— Problem —
Write out the whole listing exactly.

— Input data —

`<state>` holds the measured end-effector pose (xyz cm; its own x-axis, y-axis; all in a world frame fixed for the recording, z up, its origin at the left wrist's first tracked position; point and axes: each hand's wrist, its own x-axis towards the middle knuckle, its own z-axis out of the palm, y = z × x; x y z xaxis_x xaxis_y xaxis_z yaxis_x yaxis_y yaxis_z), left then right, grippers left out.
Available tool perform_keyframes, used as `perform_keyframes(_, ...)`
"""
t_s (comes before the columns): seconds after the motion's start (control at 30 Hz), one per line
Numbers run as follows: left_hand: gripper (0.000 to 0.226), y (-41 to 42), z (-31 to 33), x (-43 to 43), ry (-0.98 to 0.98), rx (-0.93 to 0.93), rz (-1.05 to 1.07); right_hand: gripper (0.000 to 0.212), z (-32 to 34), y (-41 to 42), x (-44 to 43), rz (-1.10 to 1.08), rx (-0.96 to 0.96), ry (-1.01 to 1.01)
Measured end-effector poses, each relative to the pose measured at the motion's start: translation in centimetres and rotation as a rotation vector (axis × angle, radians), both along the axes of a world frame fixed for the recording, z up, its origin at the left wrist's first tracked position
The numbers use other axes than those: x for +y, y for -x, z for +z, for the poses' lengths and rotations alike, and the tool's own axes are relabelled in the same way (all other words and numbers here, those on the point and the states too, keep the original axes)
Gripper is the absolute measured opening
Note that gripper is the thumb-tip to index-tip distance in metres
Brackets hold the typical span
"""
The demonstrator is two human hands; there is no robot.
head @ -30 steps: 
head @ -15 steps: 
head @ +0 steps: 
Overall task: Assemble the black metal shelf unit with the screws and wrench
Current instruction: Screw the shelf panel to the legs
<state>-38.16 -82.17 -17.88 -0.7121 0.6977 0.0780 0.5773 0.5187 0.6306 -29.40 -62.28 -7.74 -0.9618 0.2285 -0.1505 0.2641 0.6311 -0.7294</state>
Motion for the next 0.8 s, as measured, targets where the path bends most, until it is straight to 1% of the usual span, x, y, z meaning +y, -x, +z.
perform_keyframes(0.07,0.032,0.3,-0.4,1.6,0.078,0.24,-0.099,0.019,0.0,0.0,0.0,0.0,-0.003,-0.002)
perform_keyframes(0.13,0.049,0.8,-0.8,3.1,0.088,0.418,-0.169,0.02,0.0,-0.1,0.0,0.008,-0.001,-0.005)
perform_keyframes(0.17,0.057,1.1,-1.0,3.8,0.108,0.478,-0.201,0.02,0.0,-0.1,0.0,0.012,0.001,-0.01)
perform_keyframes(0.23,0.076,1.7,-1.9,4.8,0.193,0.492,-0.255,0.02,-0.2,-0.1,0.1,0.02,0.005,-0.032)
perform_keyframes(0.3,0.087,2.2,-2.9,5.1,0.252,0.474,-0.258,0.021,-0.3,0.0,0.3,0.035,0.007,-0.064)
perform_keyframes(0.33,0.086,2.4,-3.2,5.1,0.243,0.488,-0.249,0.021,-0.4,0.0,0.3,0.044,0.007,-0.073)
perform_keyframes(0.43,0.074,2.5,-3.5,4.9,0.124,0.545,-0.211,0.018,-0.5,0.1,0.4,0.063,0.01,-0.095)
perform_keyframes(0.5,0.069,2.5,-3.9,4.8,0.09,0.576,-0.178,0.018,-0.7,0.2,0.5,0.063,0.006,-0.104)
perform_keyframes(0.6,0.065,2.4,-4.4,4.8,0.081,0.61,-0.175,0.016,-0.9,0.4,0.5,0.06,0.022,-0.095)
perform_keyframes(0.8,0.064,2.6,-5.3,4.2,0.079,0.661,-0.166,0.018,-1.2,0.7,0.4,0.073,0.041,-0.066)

— The answer —
`<state>` holds the measured end-effector pose (xyz cm; its own x-axis, y-axis; all in a world frame fixed for the recording, z up, its origin at the left wrist's first tracked position; point and axes: each hand's wrist, its own x-axis towards the middle knuckle, its own z-axis out of the palm, y = z × x; x y z xaxis_x xaxis_y xaxis_z yaxis_x yaxis_y yaxis_z), left then right, grippers left out.
Available tool perform_keyframes, used as `perform_keyframes(_, ...)`
"""
t_s (comes before the columns): seconds after the motion's start (control at 30 Hz), one per line
Numbers run as follows: left_hand: gripper (0.000 to 0.226), y (-41 to 42), z (-31 to 33), x (-43 to 43), ry (-0.98 to 0.98), rx (-0.93 to 0.93), rz (-1.05 to 1.07); right_hand: gripper (0.000 to 0.212), z (-32 to 34), y (-41 to 42), x (-44 to 43), rz (-1.10 to 1.08), rx (-0.96 to 0.96), ry (-1.01 to 1.01)
Measured end-effector poses, each relative to the pose measured at the motion's start: translation in centimetres and rotation as a rotation vector (axis × angle, radians), both along the axes of a world frame fixed for the recording, z up, its origin at the left wrist's first tracked position
The numbers use other axes than those: x for +y, y for -x, z for +z, for the poses' lengths and rotations alike, and the tool's own axes are relabelled in the same way (all other words and numbers here, those on the point and the states too, keep the original axes)
Gripper is the absolute measured opening
Note that gripper is the thumb-tip to index-tip distance in metres
Brackets hold the typical span
"""
The demonstrator is two human hands; there is no robot.
head @ -30 steps: 
head @ -15 steps: 
head @ +0 steps: 
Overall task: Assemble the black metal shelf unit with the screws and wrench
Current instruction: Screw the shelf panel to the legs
<state>-38.16 -82.17 -17.88 -0.7121 0.6977 0.0780 0.5773 0.5187 0.6306 -29.40 -62.28 -7.74 -0.9618 0.2285 -0.1505 0.2641 0.6311 -0.7294</state>
Motion for the next 0.8 s, as measured, targets where the path bends most, until it is straight to 1% of the usual span, x, y, z meaning +y, -x, +z.
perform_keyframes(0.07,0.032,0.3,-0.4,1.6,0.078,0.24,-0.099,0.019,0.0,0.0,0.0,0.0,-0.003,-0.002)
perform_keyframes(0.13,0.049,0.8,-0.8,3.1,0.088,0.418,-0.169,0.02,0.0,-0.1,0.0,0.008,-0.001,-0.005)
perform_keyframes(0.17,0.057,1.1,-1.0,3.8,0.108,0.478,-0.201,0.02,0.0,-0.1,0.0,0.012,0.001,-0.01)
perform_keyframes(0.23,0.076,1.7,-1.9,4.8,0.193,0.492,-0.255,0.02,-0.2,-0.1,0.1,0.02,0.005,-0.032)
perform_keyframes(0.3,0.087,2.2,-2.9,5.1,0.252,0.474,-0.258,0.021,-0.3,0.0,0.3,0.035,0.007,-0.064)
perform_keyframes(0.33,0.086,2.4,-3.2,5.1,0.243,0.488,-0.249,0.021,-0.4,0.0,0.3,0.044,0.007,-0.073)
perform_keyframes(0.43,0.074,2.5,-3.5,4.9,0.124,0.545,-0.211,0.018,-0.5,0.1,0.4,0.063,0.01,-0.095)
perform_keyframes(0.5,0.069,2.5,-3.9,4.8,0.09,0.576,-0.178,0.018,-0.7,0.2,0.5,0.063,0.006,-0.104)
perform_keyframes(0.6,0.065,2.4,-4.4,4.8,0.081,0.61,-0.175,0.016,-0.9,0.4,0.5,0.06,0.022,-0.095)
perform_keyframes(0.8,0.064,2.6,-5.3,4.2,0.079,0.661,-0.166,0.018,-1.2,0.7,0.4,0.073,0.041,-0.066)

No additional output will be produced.